The roles of FGF and WNT signaling in telencephalon development

Abstract

During development, the telencephalon gives rise to the adult structures of the cerebral hemispheres, which controls our highest intellectual processes. This complex structure derives from a simple sheet of neuroepithelial cells at the anterior end of the neural plate. However, it is not well known how the survival of these anterior neuroectodermal cells is regulated.;An organizer is a small group of cells with a remarkable inductive potency which is sufficient to induce neighboring cells to change their cell fate and organize into a normal, mirror-image duplication of their structure.
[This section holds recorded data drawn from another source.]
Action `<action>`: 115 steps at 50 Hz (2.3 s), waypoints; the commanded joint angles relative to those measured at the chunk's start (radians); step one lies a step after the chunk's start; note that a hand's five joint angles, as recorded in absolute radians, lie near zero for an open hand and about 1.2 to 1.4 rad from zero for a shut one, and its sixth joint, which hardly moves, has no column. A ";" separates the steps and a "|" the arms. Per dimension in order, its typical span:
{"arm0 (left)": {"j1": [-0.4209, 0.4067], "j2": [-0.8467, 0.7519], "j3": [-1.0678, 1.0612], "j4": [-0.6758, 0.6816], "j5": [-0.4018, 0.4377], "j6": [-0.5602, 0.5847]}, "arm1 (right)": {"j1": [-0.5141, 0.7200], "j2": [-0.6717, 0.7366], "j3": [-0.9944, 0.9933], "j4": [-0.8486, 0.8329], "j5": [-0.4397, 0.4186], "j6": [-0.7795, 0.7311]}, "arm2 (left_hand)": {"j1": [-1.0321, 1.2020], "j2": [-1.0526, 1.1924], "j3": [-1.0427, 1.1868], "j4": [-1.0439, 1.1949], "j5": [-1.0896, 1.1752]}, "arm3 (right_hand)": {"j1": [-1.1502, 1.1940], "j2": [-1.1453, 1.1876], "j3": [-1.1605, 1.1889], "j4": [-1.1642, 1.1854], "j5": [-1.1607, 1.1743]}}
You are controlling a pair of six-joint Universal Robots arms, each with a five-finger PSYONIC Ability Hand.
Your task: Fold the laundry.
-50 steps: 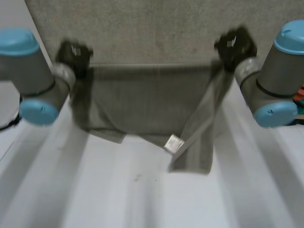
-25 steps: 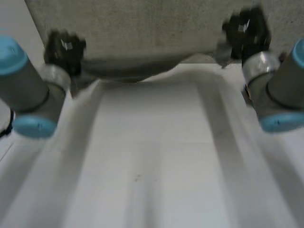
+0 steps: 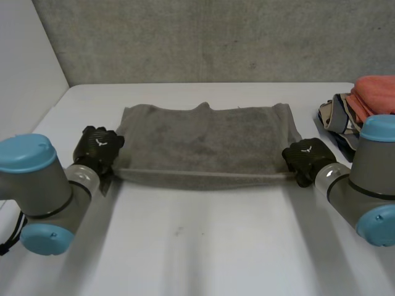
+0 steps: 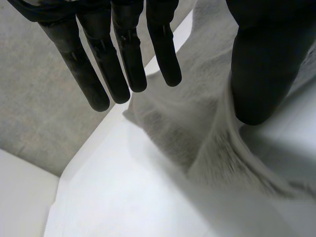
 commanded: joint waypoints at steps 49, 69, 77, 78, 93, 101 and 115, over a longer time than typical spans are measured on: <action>0.025 -0.030 0.330 -0.265 0.072 -0.090 | -0.255 0.028 0.027 0.084 -0.258 -0.029 | 0.742 0.746 0.746 0.752 0.755 | -0.542 -0.622 -0.629 -0.633 -0.583; 0.025 -0.147 0.484 -0.308 -0.024 -0.082 | -0.252 0.081 -0.019 0.058 -0.255 -0.078 | 0.742 0.746 0.746 0.752 0.755 | -0.407 -0.486 -0.494 -0.498 -0.448; 0.026 -0.147 0.469 -0.314 -0.024 -0.085 | -0.250 0.123 -0.080 0.058 -0.249 -0.080 | 0.742 0.746 0.746 0.752 0.755 | -0.342 -0.422 -0.430 -0.433 -0.383; 0.026 -0.147 0.467 -0.317 -0.024 -0.085 | -0.250 0.126 -0.085 0.058 -0.249 -0.080 | 0.742 0.746 0.746 0.752 0.755 | -0.336 -0.416 -0.424 -0.427 -0.377; 0.026 -0.128 0.430 -0.375 -0.024 -0.089 | -0.231 0.158 -0.189 0.056 -0.254 -0.060 | 0.742 0.746 0.746 0.752 0.755 | 0.288 0.208 0.200 0.197 0.247; 0.023 0.043 0.266 -0.451 -0.018 -0.084 | -0.241 0.023 -0.148 0.134 -0.238 -0.083 | 0.742 0.746 0.746 0.752 0.755 | 0.288 0.208 0.200 0.197 0.247; 0.063 0.458 -0.337 -0.618 -0.012 0.273 | -0.373 -0.308 0.171 0.711 -0.107 -0.596 | 0.742 0.746 0.746 0.752 0.755 | 0.288 0.208 0.200 0.197 0.247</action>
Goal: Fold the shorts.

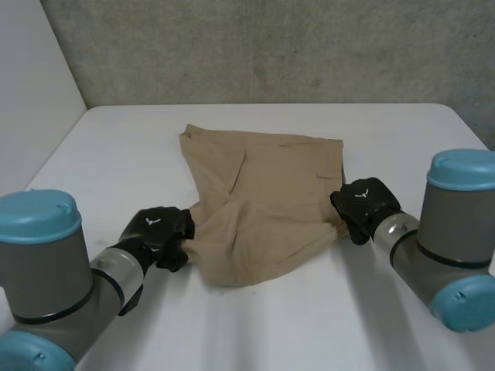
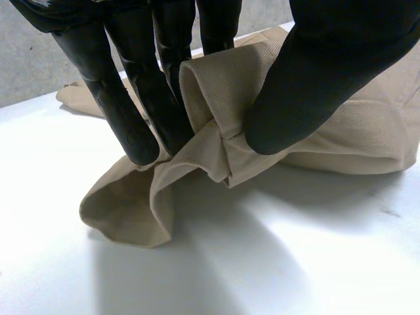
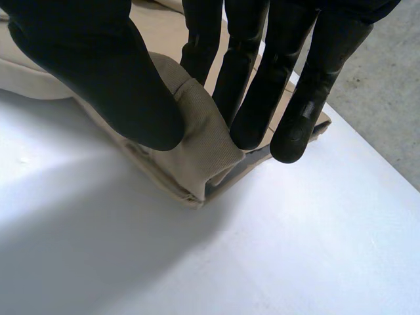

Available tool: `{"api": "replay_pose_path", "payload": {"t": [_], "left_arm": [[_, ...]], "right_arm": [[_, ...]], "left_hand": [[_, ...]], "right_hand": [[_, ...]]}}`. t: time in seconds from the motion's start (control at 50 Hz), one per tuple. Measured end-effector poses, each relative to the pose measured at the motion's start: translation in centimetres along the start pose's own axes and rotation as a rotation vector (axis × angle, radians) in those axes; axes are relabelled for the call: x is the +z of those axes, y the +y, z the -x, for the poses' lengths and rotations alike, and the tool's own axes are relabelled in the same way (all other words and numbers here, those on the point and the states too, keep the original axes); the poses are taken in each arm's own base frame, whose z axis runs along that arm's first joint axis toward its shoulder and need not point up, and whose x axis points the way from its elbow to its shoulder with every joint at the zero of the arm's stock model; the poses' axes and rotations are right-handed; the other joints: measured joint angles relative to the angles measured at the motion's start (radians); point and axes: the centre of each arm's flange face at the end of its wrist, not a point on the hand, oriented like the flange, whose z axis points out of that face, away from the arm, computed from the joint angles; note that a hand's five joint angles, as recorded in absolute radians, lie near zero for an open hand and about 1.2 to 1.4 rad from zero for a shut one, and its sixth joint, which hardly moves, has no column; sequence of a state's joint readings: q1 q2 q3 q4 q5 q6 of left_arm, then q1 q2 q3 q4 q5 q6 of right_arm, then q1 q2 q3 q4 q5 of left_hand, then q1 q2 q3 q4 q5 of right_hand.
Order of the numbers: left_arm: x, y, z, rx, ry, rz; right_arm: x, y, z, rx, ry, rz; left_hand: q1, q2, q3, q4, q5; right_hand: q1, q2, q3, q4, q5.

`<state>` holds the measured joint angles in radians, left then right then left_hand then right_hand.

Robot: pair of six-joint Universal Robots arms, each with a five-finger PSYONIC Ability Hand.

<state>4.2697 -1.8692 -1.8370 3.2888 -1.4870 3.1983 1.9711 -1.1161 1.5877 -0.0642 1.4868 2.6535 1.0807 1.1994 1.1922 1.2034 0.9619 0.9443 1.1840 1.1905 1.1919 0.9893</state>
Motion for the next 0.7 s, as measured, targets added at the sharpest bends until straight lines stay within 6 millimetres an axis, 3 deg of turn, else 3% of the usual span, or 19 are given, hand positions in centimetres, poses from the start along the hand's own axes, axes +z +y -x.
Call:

Recently, loss of function studies of the inductive factors secreted by the organizer suggested that one of the organizer's functions is to actively maintain cell survival.;The Anterior Neural Ridge (ANR) located at the most anterior end of the neural plate has been suggested to act as a classic organizer for the telencephalon. So far, there are two candidate signals secreted by the ANR. One of the signals is Fibroblast Growth Factor (FGF). At least 5 FGFs are expressed at the anterior-medial end of the early CNS and there are 3 FGF receptor genes, Fgfr1, Fgfr2 and Fgfr3 that are expressed in the precursor cells of the telencephalon throughout development. We demonstrate that the removal of FGF signaling by deleting the three FGF receptors (FGFR) using a Cre-loxP system causes extensive cell death, leading to a complete loss of the telencephalon. This indicates that FGF signaling is strictly required to maintain early telencephalic precursor cell survival.;Another candidate signal is WNT/beta-catenin. In amphibians and zebrafish, an increase in WNT/beta-catenin signaling causes a loss of the telencephalon due to the failure of initiation and maintenance of telencephalic formation. In order to address the role of WNT/beta-catenin signaling in inducing the telencephalon in mouse, we used conditional loss and gain of beta-catenin functions specifically in the telencephalon. Interestingly, in beta-catenin loss of function mutants, we found massive cell death, the same phenotype as the triple FGFR mutant. In addition, we found that WNT/beta-catenin directly regulates FGF signaling. Together these results strongly suggest that WNT/beta-catenin dependent FGF signaling maintains telencephalic precursor cell survival.